— What you should do —
Take each line in the entries below that holds "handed" and show it.

— Dataset entries —

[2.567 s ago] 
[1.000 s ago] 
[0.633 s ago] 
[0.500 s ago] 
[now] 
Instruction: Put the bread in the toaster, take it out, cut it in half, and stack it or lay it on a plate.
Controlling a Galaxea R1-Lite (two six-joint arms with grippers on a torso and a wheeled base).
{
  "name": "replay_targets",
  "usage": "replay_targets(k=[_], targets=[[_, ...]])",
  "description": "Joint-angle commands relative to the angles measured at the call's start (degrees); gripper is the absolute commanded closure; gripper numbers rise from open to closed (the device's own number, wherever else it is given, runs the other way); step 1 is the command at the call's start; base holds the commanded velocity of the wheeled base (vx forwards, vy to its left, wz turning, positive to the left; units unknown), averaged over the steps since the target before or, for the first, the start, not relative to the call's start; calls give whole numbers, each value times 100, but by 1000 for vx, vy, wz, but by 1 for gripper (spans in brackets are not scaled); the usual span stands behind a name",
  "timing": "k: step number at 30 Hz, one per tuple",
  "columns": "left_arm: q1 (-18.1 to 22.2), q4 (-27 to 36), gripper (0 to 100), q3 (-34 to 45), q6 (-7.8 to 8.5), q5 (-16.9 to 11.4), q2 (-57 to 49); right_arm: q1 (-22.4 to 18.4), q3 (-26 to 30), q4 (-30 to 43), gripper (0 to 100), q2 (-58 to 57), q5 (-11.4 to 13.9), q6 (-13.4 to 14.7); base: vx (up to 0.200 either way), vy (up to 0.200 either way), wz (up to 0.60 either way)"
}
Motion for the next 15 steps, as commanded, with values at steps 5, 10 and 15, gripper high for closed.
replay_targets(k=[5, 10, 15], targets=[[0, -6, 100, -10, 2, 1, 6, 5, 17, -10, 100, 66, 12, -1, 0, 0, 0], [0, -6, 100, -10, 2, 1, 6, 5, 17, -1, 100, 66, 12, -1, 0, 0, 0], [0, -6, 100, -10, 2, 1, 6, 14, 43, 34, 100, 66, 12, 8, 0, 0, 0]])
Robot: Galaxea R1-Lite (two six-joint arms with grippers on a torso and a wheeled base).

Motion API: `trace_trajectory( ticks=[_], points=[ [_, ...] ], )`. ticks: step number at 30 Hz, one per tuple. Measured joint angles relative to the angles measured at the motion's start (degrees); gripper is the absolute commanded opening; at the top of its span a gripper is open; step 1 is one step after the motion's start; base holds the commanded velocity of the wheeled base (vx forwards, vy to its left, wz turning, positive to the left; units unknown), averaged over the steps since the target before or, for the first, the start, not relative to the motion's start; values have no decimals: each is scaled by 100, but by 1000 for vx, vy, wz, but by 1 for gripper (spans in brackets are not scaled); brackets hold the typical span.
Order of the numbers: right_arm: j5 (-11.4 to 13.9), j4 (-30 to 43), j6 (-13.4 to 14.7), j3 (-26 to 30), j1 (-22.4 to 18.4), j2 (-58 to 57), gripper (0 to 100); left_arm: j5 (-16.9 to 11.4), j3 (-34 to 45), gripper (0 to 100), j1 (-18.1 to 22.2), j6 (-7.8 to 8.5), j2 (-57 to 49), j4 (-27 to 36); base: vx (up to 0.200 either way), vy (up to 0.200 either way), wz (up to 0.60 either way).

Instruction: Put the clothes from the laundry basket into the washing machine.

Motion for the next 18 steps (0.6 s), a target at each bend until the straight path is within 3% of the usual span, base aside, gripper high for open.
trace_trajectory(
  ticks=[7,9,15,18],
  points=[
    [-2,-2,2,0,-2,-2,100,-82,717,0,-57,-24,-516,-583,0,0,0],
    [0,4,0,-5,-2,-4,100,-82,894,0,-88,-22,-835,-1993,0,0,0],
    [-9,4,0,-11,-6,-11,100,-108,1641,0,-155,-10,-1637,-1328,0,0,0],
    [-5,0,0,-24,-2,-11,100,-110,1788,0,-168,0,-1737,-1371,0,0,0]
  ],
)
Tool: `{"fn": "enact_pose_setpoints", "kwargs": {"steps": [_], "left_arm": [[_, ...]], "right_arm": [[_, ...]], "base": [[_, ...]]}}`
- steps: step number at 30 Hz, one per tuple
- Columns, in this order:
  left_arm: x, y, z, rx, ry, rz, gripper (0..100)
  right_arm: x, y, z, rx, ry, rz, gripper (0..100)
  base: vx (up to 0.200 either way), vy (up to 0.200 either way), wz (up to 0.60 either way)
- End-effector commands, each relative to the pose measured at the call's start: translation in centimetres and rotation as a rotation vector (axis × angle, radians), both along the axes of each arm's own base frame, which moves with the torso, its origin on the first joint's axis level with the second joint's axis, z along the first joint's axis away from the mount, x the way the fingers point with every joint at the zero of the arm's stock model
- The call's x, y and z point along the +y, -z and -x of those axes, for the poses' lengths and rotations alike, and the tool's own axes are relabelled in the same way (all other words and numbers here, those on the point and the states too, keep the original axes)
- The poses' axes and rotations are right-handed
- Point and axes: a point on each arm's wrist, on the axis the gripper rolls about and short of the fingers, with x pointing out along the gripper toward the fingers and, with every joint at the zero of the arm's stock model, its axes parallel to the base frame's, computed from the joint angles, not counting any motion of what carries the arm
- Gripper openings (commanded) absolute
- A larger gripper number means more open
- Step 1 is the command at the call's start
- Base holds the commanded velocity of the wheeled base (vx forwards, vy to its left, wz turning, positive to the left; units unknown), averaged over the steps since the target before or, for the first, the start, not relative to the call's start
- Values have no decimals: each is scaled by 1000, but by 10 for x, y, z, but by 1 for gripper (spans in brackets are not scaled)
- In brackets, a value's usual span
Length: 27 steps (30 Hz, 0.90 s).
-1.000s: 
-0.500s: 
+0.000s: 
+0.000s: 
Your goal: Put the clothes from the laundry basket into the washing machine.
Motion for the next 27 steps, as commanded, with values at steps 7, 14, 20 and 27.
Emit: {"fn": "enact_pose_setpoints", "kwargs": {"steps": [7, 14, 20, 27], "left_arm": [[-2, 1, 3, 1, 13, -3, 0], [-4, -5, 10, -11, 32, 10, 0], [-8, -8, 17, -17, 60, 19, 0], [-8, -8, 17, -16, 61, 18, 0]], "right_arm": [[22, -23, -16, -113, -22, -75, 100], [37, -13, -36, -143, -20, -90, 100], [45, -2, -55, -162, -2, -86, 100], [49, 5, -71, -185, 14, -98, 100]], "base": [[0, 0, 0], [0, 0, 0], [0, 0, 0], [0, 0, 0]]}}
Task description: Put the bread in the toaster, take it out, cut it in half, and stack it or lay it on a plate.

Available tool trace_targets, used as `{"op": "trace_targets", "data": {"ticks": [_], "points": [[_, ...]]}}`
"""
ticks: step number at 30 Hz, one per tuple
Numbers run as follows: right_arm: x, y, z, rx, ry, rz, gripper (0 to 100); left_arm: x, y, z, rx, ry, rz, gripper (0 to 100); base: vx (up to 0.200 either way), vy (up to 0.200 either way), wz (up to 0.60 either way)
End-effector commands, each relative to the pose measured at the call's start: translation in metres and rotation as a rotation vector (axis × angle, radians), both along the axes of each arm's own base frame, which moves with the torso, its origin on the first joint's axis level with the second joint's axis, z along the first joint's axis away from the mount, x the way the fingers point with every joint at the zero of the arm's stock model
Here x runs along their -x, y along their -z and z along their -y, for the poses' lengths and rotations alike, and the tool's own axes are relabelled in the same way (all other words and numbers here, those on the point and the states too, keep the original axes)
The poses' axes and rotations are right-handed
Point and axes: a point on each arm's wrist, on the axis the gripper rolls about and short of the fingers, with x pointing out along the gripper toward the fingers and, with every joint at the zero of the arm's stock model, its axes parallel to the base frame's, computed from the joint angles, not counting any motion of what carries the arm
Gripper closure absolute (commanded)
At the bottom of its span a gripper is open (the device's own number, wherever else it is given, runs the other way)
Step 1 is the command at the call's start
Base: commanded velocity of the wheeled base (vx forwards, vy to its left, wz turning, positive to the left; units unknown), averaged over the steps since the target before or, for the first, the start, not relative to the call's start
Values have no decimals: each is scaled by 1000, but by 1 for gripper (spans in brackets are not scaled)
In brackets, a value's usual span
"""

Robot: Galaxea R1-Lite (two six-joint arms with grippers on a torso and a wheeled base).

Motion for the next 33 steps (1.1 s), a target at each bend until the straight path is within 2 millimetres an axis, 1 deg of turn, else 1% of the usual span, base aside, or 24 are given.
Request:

— Solution for this task —
- The poses' axes and rotations are right-handed
The poses' axes and rotations are right-handed

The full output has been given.